22 Dec 2018
Events
Timofey Radya & Sergey “Monobrow” Kleschev’s street art piece
Street artists from Yekaterinburg to paint an artwork using Molotov cocktails at the URB festival
Burning time: August 3, 2012
12–2pm
on Kyläsaari beach
On view: August 3–8, 2012
Baana, Mannerheimintie Road Timofey Radya and Sergey ‘Monobrow’ Kleschev’s poetic street-art piece about a Tibetan monk’s faith, “painted” with Molotov cocktails, will be shown in Helsinki on Friday, August 3. The work is being produced in collaboration with HIAP and the URB 12 festival. It also serves as the ‘finissage’ of HIAP’s summer exhibition Takes on Memory & Flight Paths. The work will be on view on the wall of the Baana railway cutting below Mannerheimintie Road, August 3–8. The burning of the work can be seen on Kyläsaari beach at 12:00–14:00 on August 3.
Radya and Kleschev are from the youngest generation of Russian street artists, for whom taking risks in a repressive society is a normal part of being an artist. Nevertheless, their sometimes small-scale, sometimes monumental works have often been accepted by the public authorities as part of the urban landscape. As when Radya and his group illicitly painted the supports of a large bridge in the heart of Ekaterinburg to look like dominoes.
The fire painting about the Tibetan monk’s faith continues the artists’ series of pacifist paintings. In Ekaterinburg Radya and Kleschev have used Molotov cocktails to paint second-world-war soldiers, who literally put their faces in the flames. The works were hung on the wall of an abandoned wartime hospital.

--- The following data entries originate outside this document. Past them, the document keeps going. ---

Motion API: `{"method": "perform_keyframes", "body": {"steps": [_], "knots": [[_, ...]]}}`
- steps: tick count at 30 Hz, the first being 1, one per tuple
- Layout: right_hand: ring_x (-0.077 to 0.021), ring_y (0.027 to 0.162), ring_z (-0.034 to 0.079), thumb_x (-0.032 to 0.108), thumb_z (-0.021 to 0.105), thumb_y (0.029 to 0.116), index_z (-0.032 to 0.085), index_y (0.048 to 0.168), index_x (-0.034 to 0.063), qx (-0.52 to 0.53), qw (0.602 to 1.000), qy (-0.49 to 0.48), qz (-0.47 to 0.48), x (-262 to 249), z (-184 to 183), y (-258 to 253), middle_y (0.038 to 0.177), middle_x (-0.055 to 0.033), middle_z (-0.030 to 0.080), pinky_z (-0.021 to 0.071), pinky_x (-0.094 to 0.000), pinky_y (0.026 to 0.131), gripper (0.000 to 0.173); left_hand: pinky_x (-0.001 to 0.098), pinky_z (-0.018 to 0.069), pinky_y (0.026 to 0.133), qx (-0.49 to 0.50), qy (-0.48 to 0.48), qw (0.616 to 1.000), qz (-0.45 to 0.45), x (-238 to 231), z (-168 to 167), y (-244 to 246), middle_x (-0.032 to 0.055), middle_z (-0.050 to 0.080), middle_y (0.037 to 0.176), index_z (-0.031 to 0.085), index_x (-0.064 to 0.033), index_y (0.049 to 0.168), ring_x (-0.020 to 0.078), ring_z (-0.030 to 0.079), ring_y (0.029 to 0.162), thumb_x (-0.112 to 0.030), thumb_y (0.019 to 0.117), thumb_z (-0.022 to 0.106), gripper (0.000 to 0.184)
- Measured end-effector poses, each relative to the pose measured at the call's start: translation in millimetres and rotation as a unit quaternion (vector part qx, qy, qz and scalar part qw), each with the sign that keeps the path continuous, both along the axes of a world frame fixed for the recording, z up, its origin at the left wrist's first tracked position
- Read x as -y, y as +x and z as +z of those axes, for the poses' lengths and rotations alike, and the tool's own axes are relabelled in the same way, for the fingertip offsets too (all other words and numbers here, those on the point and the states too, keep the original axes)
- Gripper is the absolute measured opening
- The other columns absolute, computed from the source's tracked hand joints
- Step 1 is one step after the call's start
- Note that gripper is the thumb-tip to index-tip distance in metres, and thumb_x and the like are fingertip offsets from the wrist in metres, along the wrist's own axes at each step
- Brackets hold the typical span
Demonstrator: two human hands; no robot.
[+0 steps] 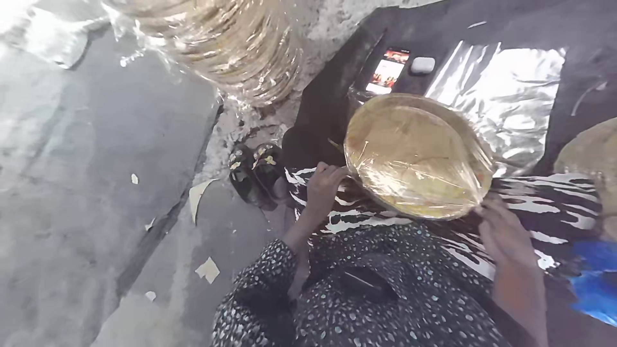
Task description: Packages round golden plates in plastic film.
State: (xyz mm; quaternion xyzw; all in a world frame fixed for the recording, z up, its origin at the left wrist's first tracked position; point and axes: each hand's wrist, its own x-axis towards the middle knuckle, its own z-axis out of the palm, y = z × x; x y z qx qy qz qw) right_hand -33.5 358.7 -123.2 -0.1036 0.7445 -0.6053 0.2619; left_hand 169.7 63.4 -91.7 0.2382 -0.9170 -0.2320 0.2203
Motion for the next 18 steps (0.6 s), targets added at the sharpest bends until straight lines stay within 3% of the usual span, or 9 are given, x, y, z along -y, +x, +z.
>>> {"method": "perform_keyframes", "body": {"steps": [4,7,10,13,16,18], "knots": [[-0.0006,0.111,0.054,-0.001,0.047,0.0929,0.061,0.096,0.0021,0.004,1.000,0.017,0.007,3,0,3,0.119,0.0000,0.055,0.0482,-0.0195,0.095,0.015,0.0448,0.0599,0.075,-0.031,-0.011,0.997,0.069,-5,-11,-13,0.0153,0.076,0.099,0.078,-0.0002,0.095,0.0320,0.073,0.086,0.003,0.0881,0.068,0.013],[0.0004,0.108,0.055,0.000,0.048,0.0939,0.061,0.097,0.0007,0.007,0.999,0.031,-0.001,4,3,6,0.117,-0.0001,0.055,0.0490,-0.0180,0.092,0.013,0.0479,0.0592,0.078,-0.029,0.003,0.994,0.109,-10,-9,-24,0.0179,0.074,0.101,0.076,-0.0004,0.109,0.0339,0.073,0.090,0.000,0.0926,0.066,0.019],[-0.0006,0.108,0.055,-0.001,0.048,0.0936,0.061,0.095,0.0029,0.009,1.000,0.022,-0.003,5,2,8,0.116,0.0008,0.055,0.0494,-0.0185,0.091,0.014,0.0472,0.0580,0.083,-0.057,-0.008,0.993,0.107,-7,-11,-31,0.0184,0.074,0.107,0.078,-0.0014,0.100,0.0352,0.071,0.096,0.002,0.0903,0.067,0.016],[-0.0018,0.107,0.055,-0.001,0.048,0.0940,0.061,0.097,0.0025,0.015,0.999,0.028,-0.008,4,3,12,0.114,-0.0005,0.055,0.0496,-0.0184,0.090,0.014,0.0495,0.0531,0.087,-0.078,0.006,0.987,0.137,-7,-14,-36,0.0216,0.065,0.113,0.078,-0.0057,0.092,0.0373,0.063,0.101,0.001,0.0873,0.072,0.010],[-0.0010,0.103,0.057,-0.003,0.047,0.0953,0.060,0.099,0.0014,0.026,0.999,0.021,-0.018,5,6,16,0.112,-0.0004,0.055,0.0509,-0.0180,0.088,0.014,0.0498,0.0562,0.083,-0.066,0.027,0.987,0.144,-9,-14,-42,0.0204,0.070,0.101,0.077,-0.0030,0.095,0.0373,0.068,0.094,0.002,0.0899,0.069,0.011],[-0.0013,0.103,0.058,-0.003,0.047,0.0954,0.061,0.102,-0.0023,0.024,0.999,0.014,-0.017,6,8,17,0.113,-0.0021,0.056,0.0515,-0.0183,0.088,0.015,0.0517,0.0563,0.081,-0.030,0.054,0.986,0.154,-9,-8,-47,0.0203,0.071,0.101,0.076,-0.0001,0.100,0.0382,0.069,0.094,0.003,0.0922,0.066,0.013]]}}
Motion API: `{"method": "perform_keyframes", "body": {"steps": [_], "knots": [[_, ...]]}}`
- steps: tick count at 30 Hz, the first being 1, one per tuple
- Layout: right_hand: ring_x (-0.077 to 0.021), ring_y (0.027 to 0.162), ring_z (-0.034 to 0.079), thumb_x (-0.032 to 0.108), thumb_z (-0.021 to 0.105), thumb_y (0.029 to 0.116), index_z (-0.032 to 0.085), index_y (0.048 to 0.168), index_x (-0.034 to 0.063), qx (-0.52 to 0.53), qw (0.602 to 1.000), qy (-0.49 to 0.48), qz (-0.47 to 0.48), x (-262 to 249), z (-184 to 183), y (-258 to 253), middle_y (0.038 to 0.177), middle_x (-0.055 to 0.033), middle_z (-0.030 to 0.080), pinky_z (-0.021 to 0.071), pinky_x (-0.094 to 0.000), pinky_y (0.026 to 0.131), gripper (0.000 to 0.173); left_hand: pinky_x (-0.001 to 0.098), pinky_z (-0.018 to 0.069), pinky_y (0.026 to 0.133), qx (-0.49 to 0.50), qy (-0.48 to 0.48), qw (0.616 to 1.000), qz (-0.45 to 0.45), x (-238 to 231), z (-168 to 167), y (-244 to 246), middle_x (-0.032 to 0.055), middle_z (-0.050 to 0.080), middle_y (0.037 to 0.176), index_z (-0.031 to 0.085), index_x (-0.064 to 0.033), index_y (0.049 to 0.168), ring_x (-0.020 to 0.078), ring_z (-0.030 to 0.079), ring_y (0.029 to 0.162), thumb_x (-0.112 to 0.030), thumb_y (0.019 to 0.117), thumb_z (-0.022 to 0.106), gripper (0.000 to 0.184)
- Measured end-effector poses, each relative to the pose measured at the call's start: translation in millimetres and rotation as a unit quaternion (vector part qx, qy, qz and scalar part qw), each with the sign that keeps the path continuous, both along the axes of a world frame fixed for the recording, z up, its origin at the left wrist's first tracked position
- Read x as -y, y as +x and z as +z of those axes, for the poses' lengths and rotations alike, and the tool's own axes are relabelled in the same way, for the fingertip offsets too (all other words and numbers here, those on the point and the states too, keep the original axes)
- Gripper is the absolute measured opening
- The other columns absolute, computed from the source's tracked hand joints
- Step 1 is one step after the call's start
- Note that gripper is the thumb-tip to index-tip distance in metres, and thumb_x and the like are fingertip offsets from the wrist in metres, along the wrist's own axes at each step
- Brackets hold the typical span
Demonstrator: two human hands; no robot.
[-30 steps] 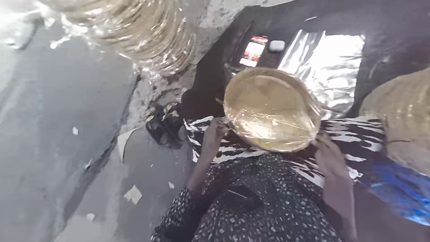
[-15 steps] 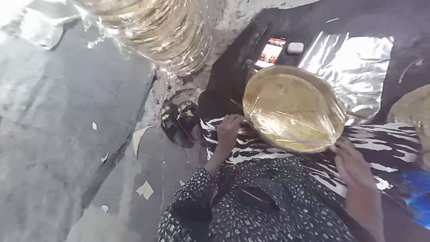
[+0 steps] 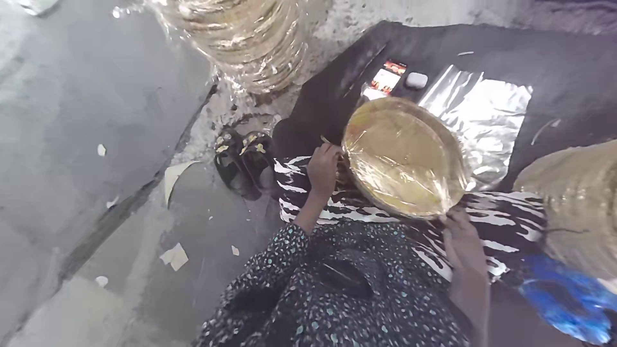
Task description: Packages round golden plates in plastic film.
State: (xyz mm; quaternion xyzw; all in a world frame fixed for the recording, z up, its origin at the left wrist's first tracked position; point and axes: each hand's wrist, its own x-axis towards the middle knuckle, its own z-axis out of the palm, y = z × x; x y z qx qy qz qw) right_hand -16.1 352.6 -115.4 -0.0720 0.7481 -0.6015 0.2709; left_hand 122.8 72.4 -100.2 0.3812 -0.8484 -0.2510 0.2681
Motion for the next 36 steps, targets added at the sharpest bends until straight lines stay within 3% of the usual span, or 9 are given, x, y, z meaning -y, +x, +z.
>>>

The burned black faces were washed away by the rain.
Radya and Kleschev will talk about their works and about their status as artists of the younger generation in Russia beside their work at the Mannerheimintie Road end of the Baana on August 3, starting at 19:00. On that same day, the World Political City Walk arranged by Teivo Teivainen as part of the URB festival will end beside Radya and Kleschev’s work. The walk starts from Kiasma at 17:00.
The work has been realized as a collaboration between HIAP, the URB 12 festival, Museum of Contemporary Art Kiasma, and the Ministry of Education and Culture.
“Anybody who makes street art is a friend of mine.”